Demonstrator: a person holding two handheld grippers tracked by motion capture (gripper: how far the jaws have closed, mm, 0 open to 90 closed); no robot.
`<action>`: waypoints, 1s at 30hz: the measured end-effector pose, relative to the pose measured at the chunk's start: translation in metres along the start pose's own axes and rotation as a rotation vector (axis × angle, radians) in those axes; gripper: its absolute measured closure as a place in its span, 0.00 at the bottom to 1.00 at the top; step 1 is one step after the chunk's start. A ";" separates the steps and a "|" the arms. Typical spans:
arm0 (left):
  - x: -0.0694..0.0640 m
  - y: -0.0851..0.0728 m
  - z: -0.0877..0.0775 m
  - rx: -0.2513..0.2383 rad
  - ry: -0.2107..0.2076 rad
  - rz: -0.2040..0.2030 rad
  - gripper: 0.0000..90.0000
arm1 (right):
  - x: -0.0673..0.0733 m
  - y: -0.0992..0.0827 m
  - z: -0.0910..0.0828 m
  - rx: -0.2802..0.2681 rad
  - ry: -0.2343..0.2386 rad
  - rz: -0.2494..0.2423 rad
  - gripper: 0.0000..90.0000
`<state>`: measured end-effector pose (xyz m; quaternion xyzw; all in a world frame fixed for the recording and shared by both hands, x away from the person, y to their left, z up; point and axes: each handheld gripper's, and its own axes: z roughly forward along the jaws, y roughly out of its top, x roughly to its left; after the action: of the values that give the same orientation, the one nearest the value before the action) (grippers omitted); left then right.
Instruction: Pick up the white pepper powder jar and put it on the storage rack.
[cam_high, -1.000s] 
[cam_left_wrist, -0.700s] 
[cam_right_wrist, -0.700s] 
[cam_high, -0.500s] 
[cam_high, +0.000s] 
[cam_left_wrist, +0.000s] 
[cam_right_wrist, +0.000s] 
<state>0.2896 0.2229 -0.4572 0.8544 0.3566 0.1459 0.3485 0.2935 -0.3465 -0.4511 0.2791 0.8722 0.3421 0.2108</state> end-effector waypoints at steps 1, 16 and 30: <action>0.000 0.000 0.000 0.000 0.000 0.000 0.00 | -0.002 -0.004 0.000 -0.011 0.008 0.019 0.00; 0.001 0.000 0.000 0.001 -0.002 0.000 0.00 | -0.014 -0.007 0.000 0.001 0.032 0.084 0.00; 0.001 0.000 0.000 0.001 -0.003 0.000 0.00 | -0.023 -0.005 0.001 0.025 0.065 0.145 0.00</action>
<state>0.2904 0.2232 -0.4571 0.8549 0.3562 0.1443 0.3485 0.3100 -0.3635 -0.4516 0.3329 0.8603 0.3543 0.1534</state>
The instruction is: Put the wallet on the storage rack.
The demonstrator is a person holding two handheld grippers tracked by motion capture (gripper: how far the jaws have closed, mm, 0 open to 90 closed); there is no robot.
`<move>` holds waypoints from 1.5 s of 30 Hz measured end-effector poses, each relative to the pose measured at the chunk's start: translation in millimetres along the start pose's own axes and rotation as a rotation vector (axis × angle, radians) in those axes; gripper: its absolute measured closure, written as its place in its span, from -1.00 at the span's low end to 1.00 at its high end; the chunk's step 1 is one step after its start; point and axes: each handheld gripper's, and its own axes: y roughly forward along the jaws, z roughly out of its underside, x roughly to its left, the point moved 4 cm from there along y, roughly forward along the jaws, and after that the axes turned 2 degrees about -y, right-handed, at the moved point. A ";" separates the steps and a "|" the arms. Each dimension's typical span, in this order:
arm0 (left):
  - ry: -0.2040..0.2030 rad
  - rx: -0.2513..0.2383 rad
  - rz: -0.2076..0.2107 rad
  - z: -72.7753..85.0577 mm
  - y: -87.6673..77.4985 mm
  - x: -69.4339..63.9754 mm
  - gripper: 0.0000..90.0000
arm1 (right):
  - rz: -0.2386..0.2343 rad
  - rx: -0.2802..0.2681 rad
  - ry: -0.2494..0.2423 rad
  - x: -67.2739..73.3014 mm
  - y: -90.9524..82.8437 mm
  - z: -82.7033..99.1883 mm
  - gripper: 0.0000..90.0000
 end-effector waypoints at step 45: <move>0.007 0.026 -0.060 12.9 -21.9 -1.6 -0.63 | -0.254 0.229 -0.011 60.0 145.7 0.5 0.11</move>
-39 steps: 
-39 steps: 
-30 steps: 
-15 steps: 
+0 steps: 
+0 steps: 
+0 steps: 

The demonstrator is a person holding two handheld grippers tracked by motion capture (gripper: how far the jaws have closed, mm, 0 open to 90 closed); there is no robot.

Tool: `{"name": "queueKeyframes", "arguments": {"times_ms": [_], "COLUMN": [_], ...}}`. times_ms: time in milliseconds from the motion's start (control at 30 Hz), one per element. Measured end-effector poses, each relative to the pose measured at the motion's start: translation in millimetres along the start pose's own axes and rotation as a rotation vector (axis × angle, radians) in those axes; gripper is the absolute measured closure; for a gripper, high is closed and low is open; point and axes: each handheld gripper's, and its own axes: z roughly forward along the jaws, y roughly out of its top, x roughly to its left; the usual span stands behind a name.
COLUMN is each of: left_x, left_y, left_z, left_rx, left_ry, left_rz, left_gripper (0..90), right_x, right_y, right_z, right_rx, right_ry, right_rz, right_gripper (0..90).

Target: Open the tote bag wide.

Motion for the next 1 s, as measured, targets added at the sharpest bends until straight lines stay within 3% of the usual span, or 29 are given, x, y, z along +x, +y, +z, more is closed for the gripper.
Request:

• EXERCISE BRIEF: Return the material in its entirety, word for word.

• SOLVED PROBLEM:
Demonstrator: a person holding two handheld grippers tracked by motion capture (gripper: how far the jaws have closed, mm, 0 open to 90 closed); no robot.
`<action>`: waypoints, 1s at 30hz: the measured end-effector pose, relative to the pose measured at the chunk's start: translation in metres along the start pose's own axes and rotation as a rotation vector (axis × angle, radians) in those axes; gripper: its absolute measured closure as a place in its span, 0.00 at the bottom to 1.00 at the top; step 1 is one step after the chunk's start. A ";" separates the steps and a "|" the arms. Typical spans:
arm0 (left):
  - x: -0.0694..0.0640 m
  - y: -0.0851..0.0728 m
  - z: -0.0877..0.0775 m
  - rx: -0.2513..0.2383 rad
  - ry: -0.2107..0.2076 rad
  - rz: -0.2040..0.2030 rad
  - gripper: 0.0000..90.0000
arm1 (right):
  - x: -0.0673..0.0733 m
  - y: -0.0992..0.0827 m
  - z: -0.0910..0.0828 m
  - rx: -0.2802..0.2681 rad
  - ry: -0.2343..0.2386 rad
  - rz: -0.2494..0.2423 rad
  - gripper: 0.0000..90.0000
`<state>`: measured end-effector pose (xyz m; quaternion xyzw; all in a world frame fixed for the recording and shared by both hands, x away from the person, y to their left, z up; point and axes: each handheld gripper's, and its own axes: z roughly forward along the jaws, y roughly out of its top, x roughly to its left; after the action: of the values that give the same orientation, the one nearest the value before the action) (grippers omitted); left then right.
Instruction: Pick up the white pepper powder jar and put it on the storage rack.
[cam_high, -1.000s] 
[cam_left_wrist, -0.700s] 
[cam_right_wrist, -0.700s] 
[cam_high, -0.500s] 
[cam_high, +0.000s] 
[cam_left_wrist, +0.000s] 
[cam_right_wrist, +0.000s] 
<state>0.2896 0.2229 -0.4572 0.8544 0.3566 0.1459 0.3485 0.2935 -0.3465 -0.4511 0.2791 0.8722 0.3421 0.2108</state> end-effector waypoints at steps 1, 16 and 30: <action>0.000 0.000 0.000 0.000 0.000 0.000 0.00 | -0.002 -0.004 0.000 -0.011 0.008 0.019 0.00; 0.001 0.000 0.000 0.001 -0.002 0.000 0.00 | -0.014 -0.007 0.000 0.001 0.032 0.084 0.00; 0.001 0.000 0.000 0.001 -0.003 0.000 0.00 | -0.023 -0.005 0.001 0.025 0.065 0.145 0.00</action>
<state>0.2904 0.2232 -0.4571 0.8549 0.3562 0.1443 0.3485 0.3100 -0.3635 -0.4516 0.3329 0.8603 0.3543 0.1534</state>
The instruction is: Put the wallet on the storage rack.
The demonstrator is a person holding two handheld grippers tracked by motion capture (gripper: how far the jaws have closed, mm, 0 open to 90 closed); there is no robot.
`<move>` holds waypoints from 1.5 s of 30 Hz measured end-effector poses, each relative to the pose measured at the chunk's start: translation in millimetres along the start pose's own axes and rotation as a rotation vector (axis × angle, radians) in those axes; gripper: its absolute measured closure, written as its place in its span, from -1.00 at the span's low end to 1.00 at its high end; the chunk's step 1 is one step after its start; point and axes: each handheld gripper's, and its own axes: y roughly forward along the jaws, z roughly out of its underside, x roughly to its left, the point moved 4 cm from there along y, roughly forward along the jaws, and after that the axes turned 2 degrees about -y, right-handed, at the moved point. A ";" separates the steps and a "|" the arms. Each dimension's typical span, in this order:
arm0 (left):
  - ry: -0.2040..0.2030 rad
  - rx: -0.2513..0.2383 rad
  - rz: -0.2076..0.2107 rad
  - z: -72.7753..85.0577 mm
  - y: -87.6673..77.4985 mm
  - x: -69.4339..63.9754 mm
  - gripper: 0.0000..90.0000
arm1 (right):
  - rz: -0.2386..0.2343 rad
  - rx: -0.2802..0.2681 rad
  - ry: -0.2494..0.2423 rad
  - x: -67.2739..73.3014 mm
  - y: -90.9524..82.8437 mm
  - z: -82.7033..99.1883 mm
  - gripper: 0.0000..90.0000
 end-effector waypoints at step 45: <move>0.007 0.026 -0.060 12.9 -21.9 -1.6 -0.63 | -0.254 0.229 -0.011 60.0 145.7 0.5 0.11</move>
-39 steps: 
-39 steps: 
-30 steps: 
-15 steps: 
+0 steps: 
+0 steps: 
+0 steps: 

The demonstrator is a person holding two handheld grippers tracked by motion capture (gripper: how far the jaws have closed, mm, 0 open to 90 closed); there is no robot.

Tool: `{"name": "queueKeyframes", "arguments": {"times_ms": [_], "COLUMN": [_], ...}}`. times_ms: time in milliseconds from the motion's start (control at 30 Hz), one per element. Measured end-effector poses, each relative to the pose measured at the motion's start: translation in millimetres along the start pose's own axes and rotation as a rotation vector (axis × angle, radians) in those axes; gripper is the absolute measured closure; for a gripper, high is closed and low is open; point and axes: each handheld gripper's, and its own axes: z roughly forward along the jaws, y roughly out of its top, x roughly to its left; the usual span stands behind a name.
COLUMN is each of: left_x, left_y, left_z, left_rx, left_ry, left_rz, left_gripper (0..90), right_x, right_y, right_z, right_rx, right_ry, right_rz, right_gripper (0..90).

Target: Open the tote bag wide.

Motion for the next 1 s, as measured, targets added at the sharpest bends until straight lines stay within 3% of the usual span, or 29 are given, x, y, z along +x, +y, +z, more is closed for the gripper.
Request:

No further output is needed for this exercise.